The dubious nature of the NCAA’s regulation of big-time intercollegiate football and basketball has been a frequent topic on this blog (see here, here, here, here and here), and one of the best examples of the hyprocrisy of that regulation is the NCAA Men’s Basketball Tournament. As Peter Gordon notes, the tournament is hugely entertaining, but also hugely exploitive, and he passes along the following passage from Lawrence M. Kahn’s article Winter 2007 Journal of Economic Perspectives ($) entitled Cartel Behavior and Amateurism in College Sports to make his point:
Big-time college sports programs appear to extract rents from revenue-producing athletes by limiting their pay and requiring them to remain amateurs. These rents are spent on facilities, non-revenue sports, and possibly head coaches’ salaries.
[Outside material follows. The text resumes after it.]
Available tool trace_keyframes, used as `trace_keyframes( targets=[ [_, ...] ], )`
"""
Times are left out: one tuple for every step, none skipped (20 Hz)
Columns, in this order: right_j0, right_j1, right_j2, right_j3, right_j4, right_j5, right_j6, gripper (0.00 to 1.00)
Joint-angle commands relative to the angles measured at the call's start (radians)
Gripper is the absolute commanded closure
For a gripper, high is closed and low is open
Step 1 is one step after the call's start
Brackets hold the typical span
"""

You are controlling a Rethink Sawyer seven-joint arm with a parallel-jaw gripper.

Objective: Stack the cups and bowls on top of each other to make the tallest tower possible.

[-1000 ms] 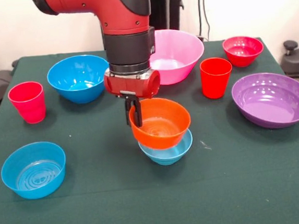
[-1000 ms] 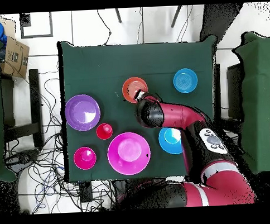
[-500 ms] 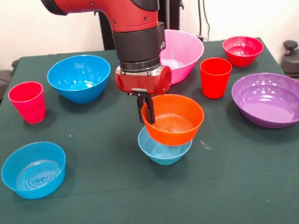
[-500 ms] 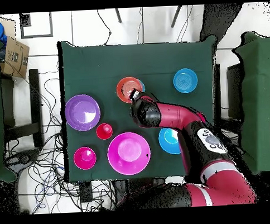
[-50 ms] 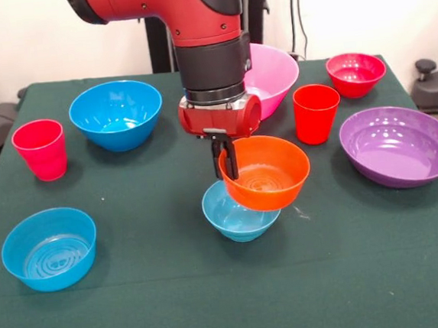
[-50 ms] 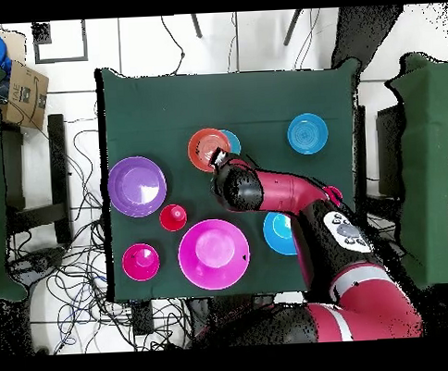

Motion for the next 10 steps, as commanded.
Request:
trace_keyframes(
  targets=[
    [0.031,0.014,0.036,0.004,-0.007,0.091,0.039,1.0],
    [0.031,0.012,0.035,0.002,-0.007,0.098,0.035,1.0],
    [0.031,0.01,0.034,0.003,-0.006,0.102,0.034,1.0],
    [0.031,0.008,0.033,0.004,-0.007,0.105,0.034,1.0],
    [0.031,0.007,0.032,0.005,-0.007,0.106,0.033,1.0],
    [0.031,0.006,0.031,0.006,-0.007,0.108,0.033,1.0],
    [0.03,0.007,0.031,0.007,-0.008,0.106,0.033,1.0],
    [0.028,0.008,0.032,0.008,-0.008,0.106,0.032,1.0],
    [0.027,0.007,0.032,0.009,-0.008,0.108,0.031,1.0],
    [0.026,0.005,0.032,0.009,-0.009,0.11,0.029,1.0]
  ],
)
On average, the two big revenue sports of men’s basketball and football run a surplus; however, college sports as a whole — including the non-revenue sports — report operating losses. Some evidence suggests, although not unambiguously, that college sports have positive indirect effects on public and private contributions. Moreover, sports success appears to generate interest by students that may lead to a modestly stronger student body. In this consumer-oriented era for higher education, universities need to maintain their appeal to future applicants, many of whom are future alumni or future voters for state legislatures, and having successful sports programs may be one way to do this. The popularity of college sports events and of schools with big-time athletic programs suggests that the idea of amateurism may have some market value. Arms race considerations suggest that society may gain from some spending limits on college athletics. From an efficiency point of view, these societal gains would have to be weighed against the losses caused by movement down the supply curve of star athletes.
Professor Gordon boils it down:
Paradox resolved. Exploitation, inefficiency, politicized anti-trust status and “consumer-oriented … higher education.”